What Should I Do if My Loved One is in Treatment?

Whitney’s Personal Experience
Hearing that a loved one is going away to engage in substance abuse treatment is a difficult thing to hear. While it may be apparent that someone close to you needs help, sometimes it’s not quite that black and white.
Perhaps you didn’t realize the severity of the problem, and then you begin to question yourself and what you could have done differently.
My sister is currently 22 months clean from all substances. And when she made the decision to engage in treatment, it came after a very real, raw conversation within our family.
There were tears, and there were proclamations, but above all else there was understanding. We, as a family, understood that she had made a decision for herself and we were prepared to support that journey, even if it meant she would need to be far away from us to do so.
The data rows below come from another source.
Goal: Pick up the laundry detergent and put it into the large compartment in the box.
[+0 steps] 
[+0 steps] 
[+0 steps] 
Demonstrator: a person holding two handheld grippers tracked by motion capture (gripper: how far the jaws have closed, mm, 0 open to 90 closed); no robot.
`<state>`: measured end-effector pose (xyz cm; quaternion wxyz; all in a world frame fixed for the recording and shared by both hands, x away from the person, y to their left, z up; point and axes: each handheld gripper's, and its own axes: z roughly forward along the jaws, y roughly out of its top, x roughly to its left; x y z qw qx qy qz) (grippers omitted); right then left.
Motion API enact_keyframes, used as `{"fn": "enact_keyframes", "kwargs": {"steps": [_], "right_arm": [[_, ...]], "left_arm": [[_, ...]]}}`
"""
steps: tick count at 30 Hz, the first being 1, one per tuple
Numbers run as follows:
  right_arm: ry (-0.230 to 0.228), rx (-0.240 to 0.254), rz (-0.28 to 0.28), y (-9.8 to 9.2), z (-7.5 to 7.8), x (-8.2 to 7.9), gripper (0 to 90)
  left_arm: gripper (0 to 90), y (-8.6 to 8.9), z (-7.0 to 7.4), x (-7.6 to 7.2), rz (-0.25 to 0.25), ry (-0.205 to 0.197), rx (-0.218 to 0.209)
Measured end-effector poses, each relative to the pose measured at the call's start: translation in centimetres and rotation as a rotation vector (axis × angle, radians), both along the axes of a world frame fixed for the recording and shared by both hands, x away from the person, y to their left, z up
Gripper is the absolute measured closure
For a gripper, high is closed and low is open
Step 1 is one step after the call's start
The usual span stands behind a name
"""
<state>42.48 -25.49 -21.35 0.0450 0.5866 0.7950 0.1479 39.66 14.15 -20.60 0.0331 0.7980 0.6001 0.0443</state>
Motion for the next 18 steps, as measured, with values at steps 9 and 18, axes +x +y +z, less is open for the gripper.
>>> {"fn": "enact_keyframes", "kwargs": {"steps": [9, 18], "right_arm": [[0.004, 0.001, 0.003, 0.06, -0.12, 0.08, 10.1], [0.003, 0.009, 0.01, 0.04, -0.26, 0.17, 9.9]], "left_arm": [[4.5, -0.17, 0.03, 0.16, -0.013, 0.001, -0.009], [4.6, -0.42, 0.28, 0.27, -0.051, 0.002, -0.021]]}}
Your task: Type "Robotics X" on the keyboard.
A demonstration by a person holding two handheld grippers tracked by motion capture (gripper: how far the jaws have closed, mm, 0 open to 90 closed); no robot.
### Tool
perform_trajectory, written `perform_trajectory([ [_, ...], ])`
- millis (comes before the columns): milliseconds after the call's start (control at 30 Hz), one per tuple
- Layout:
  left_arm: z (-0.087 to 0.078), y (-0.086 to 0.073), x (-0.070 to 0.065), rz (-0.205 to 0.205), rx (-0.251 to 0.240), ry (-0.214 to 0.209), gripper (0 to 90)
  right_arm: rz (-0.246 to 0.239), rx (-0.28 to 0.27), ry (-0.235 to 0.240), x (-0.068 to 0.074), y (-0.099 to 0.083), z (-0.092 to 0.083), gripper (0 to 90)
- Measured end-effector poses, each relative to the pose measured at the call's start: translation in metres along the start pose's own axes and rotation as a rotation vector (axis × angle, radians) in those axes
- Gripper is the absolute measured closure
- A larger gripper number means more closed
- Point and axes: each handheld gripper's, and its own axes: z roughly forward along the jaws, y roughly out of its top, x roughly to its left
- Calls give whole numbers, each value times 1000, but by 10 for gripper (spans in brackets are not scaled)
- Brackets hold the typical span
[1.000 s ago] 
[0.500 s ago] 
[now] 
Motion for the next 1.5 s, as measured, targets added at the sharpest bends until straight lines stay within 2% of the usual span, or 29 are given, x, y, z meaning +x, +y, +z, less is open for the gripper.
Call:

She understood that it was okay for us to be silent, and a bit ignorant to the complexities of the situation. It was okay for us to not know all the right things to say in the moment, because as she was going through her journey, we would be going through our own as well.
Growing Together
The time she spent in treatment was a time for us to learn and grow in our own ways as the family of a person in recovery. My parents attended family sessions, and we engaged in al-anon meetings to further understand and educate ourselves on what it means to be an addict.
It took time for us to fully absorb all the information and work on better assisting my sister as she transitioned into a new phase of her life, but she never lost her patience with us. She continued to understand this was a marathon for us all and not a sprint.
Moving Forward as a Family
The most important things to remember as you and your family forge ahead on a new path is to provide support in the manner in which it works for your specific situation, educate yourself on the things you don’t understand, and remain open to the process.
There may be peaks and valleys while your loved one is in treatment, and it may get hard to be away from them and feeling as though you’re not helping them through such a life-alerting moment.
But the power of presence and just showing up where you need to be can do wonders for your loved one in ways you may not immediately see.
Continue to practice patience and understanding and you can get through this time and a become a stronger ally to the person who needs your support more than ever.